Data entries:

....................

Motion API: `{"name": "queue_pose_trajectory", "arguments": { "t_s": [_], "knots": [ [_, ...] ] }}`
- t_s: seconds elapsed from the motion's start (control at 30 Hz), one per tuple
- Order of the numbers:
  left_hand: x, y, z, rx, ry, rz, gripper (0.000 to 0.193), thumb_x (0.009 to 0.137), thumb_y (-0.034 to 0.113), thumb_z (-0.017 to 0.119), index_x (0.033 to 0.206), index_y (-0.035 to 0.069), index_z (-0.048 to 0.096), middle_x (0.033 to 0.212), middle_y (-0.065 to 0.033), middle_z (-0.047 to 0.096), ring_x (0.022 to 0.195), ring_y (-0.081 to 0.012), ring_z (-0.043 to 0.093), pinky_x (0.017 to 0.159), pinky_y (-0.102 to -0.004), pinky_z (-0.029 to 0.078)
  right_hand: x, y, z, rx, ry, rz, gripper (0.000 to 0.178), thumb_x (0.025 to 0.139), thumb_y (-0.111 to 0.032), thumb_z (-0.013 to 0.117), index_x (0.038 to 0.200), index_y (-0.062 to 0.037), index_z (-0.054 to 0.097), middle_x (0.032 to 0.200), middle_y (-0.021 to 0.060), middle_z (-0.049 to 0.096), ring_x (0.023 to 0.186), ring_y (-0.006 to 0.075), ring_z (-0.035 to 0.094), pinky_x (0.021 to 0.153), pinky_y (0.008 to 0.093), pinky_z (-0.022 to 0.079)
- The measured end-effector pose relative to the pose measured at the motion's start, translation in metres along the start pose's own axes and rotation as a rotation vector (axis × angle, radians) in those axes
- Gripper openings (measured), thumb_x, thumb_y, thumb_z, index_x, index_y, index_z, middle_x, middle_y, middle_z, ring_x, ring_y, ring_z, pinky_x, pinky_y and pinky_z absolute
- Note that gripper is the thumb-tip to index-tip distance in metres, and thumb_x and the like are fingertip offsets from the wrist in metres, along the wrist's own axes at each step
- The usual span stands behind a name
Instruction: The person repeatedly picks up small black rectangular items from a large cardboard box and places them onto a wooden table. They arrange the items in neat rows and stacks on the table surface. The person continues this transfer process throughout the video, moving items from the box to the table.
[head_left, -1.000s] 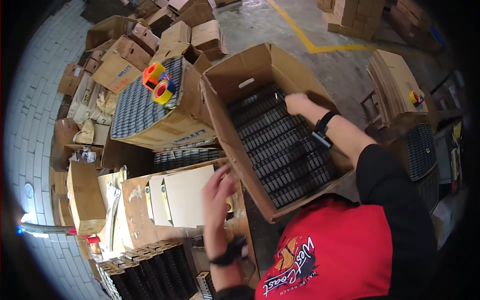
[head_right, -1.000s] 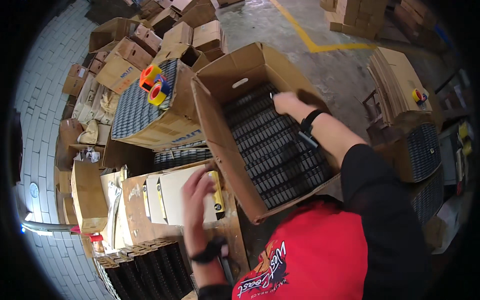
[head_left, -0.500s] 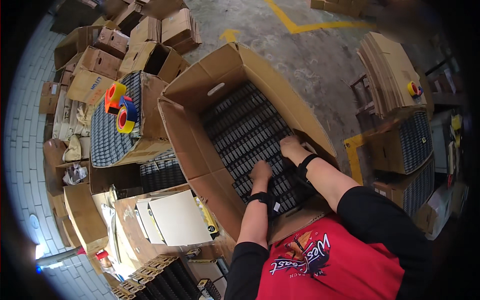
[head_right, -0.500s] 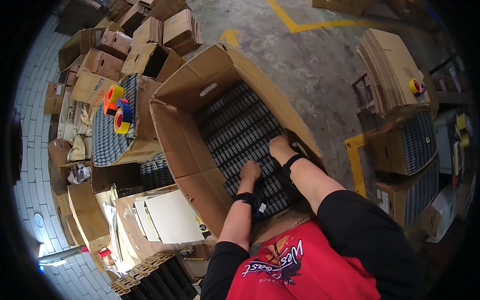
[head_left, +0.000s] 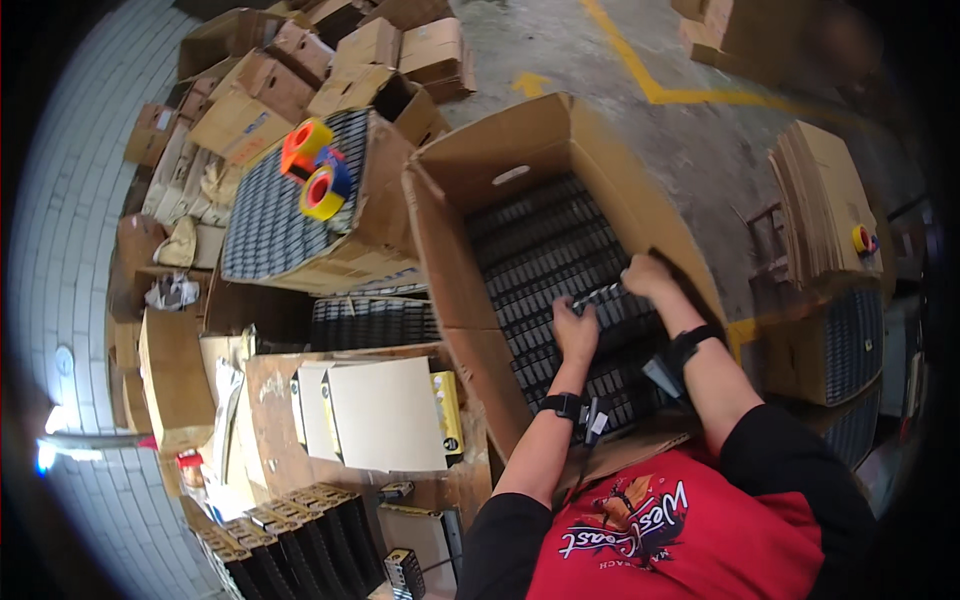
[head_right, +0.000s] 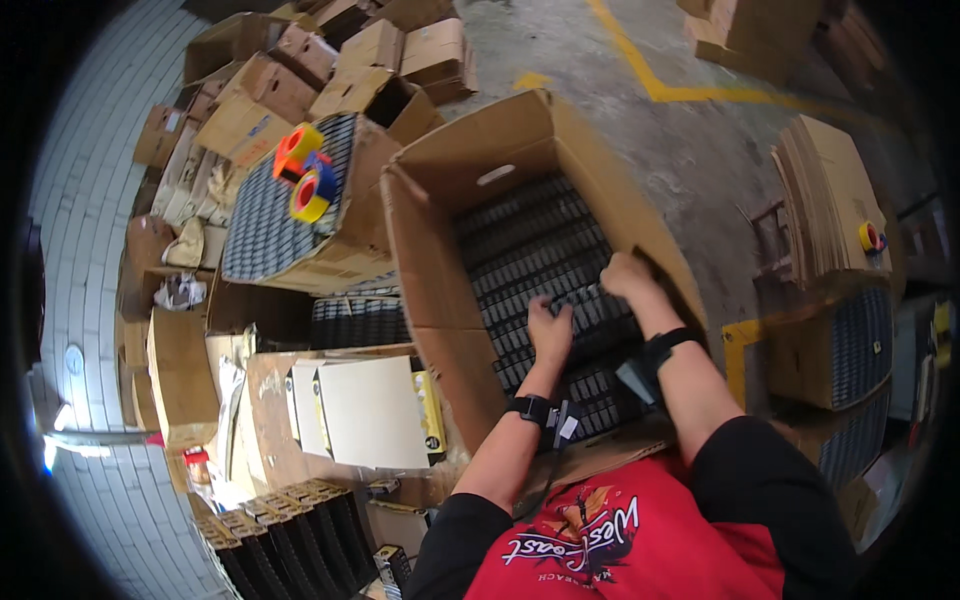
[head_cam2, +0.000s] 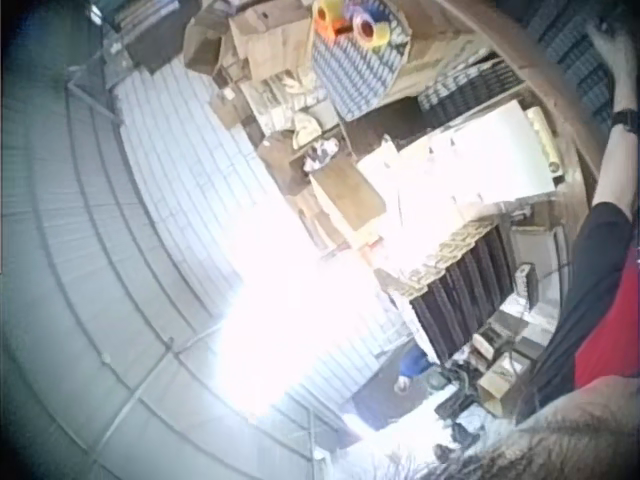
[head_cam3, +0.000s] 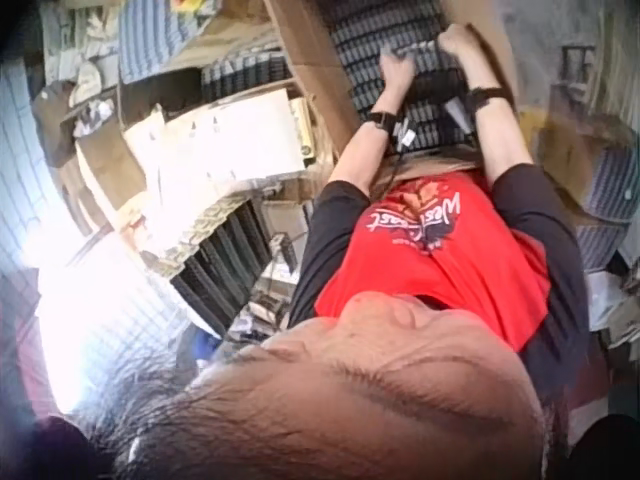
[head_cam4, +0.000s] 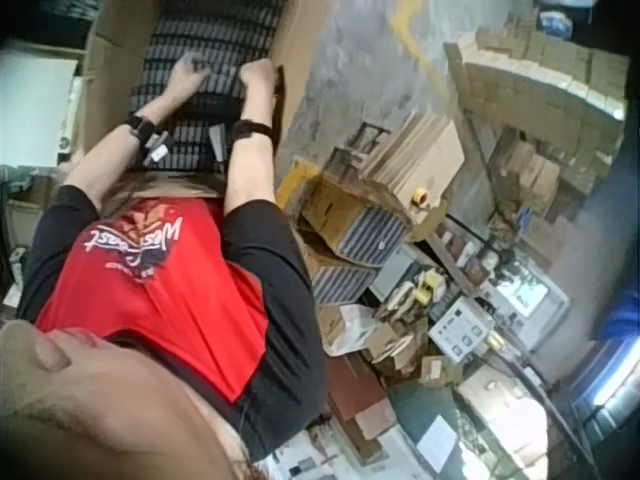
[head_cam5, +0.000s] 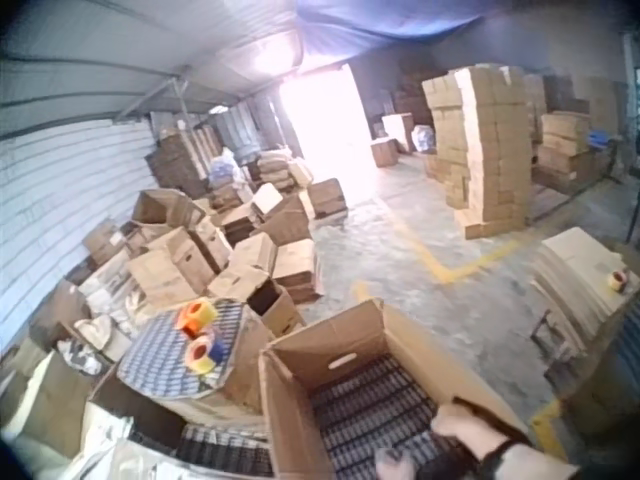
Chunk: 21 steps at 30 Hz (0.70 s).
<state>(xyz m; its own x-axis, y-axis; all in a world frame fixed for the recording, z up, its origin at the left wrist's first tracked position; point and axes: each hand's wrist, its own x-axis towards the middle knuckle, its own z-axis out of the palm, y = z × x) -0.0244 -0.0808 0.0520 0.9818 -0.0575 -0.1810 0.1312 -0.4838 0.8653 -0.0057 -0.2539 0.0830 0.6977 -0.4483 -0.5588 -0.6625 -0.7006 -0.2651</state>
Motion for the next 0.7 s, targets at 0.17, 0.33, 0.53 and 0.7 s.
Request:
{"name": "queue_pose_trajectory", "arguments": {
  "t_s": [0.17,0.33,0.53,0.7],
  "knots": [
    [-0.003,0.114,-0.100,-0.399,0.263,0.217,0.043,0.075,0.007,0.066,0.110,-0.001,0.043,0.092,-0.0076,0.049,0.084,-0.0161,0.049,0.076,-0.0278,0.043,-0.077,-0.059,-0.083,0.241,0.614,-0.246,0.040,0.082,-0.035,0.059,0.095,0.0034,0.058,0.091,0.0249,0.061,0.090,0.0379,0.059,0.080,0.0422,0.045],
    [-0.060,0.102,-0.250,-0.443,0.653,0.387,0.035,0.079,0.013,0.067,0.104,0.002,0.046,0.087,-0.0033,0.045,0.078,-0.0111,0.043,0.070,-0.0247,0.040,-0.179,-0.161,-0.054,0.797,0.325,-0.883,0.024,0.086,-0.020,0.059,0.100,0.0003,0.056,0.086,0.0036,0.058,0.077,0.0106,0.052,0.071,0.0257,0.043],
    [-0.208,-0.061,-0.369,-0.452,1.011,-0.064,0.026,0.083,0.010,0.062,0.105,-0.003,0.055,0.095,-0.0056,0.057,0.088,-0.0125,0.053,0.081,-0.0262,0.043,-0.319,-0.247,0.089,0.450,-0.130,-1.224,0.044,0.076,-0.019,0.068,0.112,-0.0010,0.053,0.093,0.0115,0.053,0.085,0.0228,0.053,0.076,0.0312,0.045],
    [-0.342,-0.193,-0.404,-0.994,0.934,-0.155,0.038,0.080,0.001,0.060,0.117,-0.005,0.053,0.105,-0.0045,0.059,0.090,-0.0102,0.053,0.082,-0.0224,0.042,-0.378,-0.263,0.226,0.265,-0.549,-1.395,0.057,0.071,-0.014,0.073,0.120,0.0016,0.047,0.100,0.0107,0.045,0.087,0.0211,0.050,0.074,0.0296,0.048]
  ]
}}
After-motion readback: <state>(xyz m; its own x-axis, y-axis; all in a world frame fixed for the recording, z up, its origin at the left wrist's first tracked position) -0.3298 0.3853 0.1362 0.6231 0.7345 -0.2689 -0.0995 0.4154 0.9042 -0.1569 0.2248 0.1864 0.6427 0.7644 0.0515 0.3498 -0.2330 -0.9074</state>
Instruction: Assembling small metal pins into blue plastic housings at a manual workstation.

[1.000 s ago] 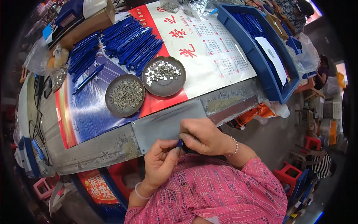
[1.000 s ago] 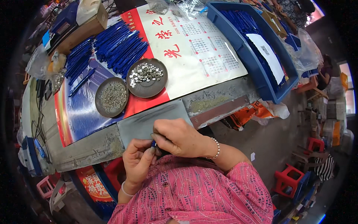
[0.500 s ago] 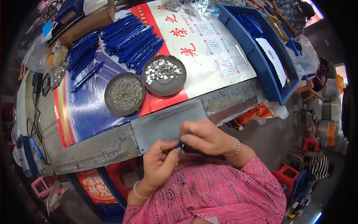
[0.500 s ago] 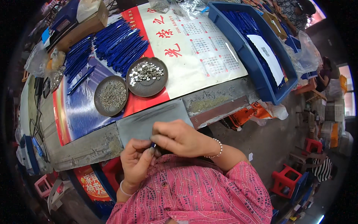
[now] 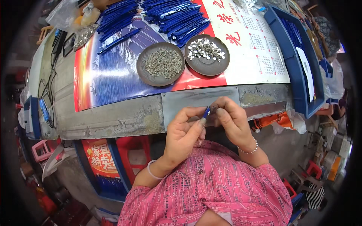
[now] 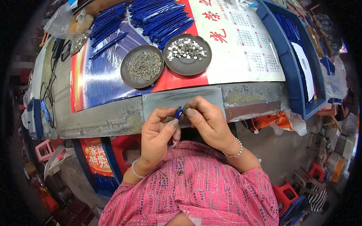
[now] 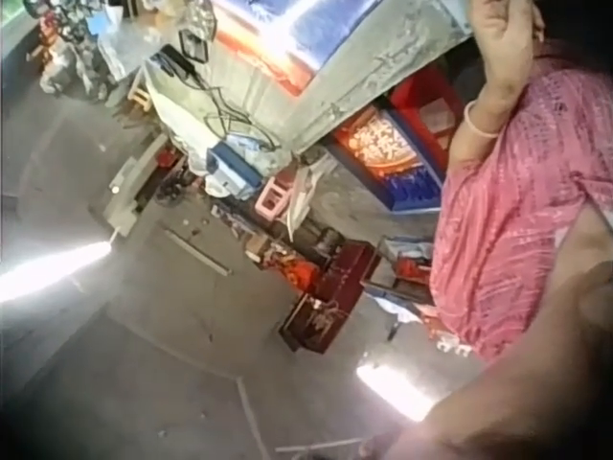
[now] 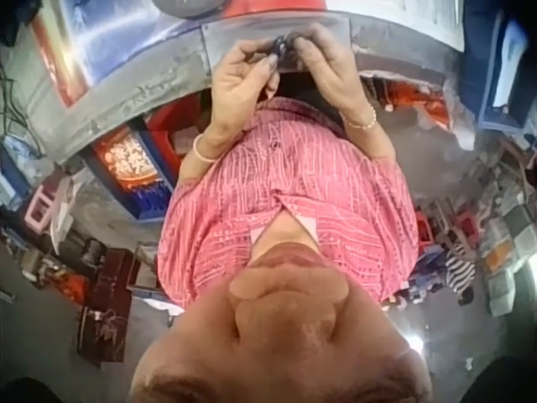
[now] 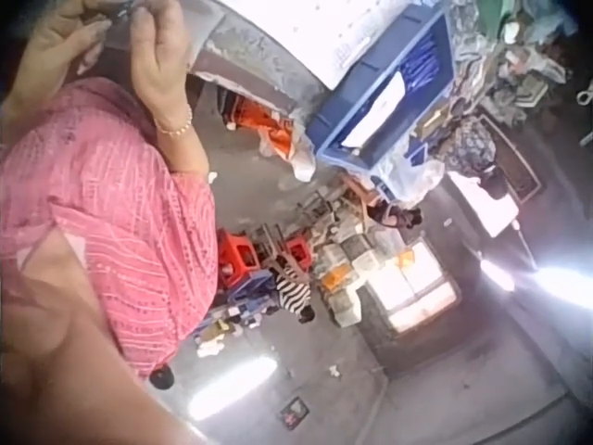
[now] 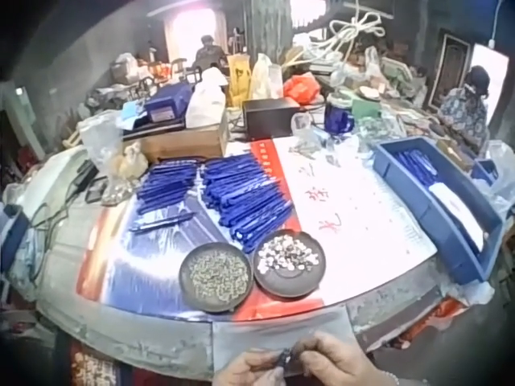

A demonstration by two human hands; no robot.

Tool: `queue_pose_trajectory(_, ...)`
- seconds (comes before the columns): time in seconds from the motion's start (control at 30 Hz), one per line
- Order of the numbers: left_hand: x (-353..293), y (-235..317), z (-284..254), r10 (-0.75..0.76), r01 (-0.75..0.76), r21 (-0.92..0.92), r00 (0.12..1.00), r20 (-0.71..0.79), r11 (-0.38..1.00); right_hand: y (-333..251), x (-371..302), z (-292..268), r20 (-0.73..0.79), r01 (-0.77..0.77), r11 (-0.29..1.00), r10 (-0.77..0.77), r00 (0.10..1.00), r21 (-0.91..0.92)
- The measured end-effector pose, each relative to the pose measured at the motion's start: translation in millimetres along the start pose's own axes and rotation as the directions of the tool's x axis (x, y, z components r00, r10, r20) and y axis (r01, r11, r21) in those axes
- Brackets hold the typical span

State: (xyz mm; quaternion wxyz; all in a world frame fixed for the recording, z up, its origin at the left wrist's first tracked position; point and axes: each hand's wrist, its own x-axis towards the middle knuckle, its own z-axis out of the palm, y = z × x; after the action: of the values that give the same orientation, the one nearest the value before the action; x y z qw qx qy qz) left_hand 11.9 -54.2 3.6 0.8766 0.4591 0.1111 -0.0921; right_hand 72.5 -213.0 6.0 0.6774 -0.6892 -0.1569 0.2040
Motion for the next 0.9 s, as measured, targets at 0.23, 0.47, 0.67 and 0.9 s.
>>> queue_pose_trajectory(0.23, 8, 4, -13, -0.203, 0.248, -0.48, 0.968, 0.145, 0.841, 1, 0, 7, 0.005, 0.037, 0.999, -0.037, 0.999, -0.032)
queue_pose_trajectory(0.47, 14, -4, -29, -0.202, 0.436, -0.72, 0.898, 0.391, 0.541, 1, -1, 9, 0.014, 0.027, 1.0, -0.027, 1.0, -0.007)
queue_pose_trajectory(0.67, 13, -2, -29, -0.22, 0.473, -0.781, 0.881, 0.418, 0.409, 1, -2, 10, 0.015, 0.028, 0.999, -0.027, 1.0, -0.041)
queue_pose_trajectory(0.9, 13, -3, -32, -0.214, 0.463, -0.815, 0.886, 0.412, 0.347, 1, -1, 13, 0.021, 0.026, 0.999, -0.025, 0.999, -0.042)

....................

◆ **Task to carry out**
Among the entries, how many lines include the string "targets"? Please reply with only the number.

◆ **Solution to the problem**
2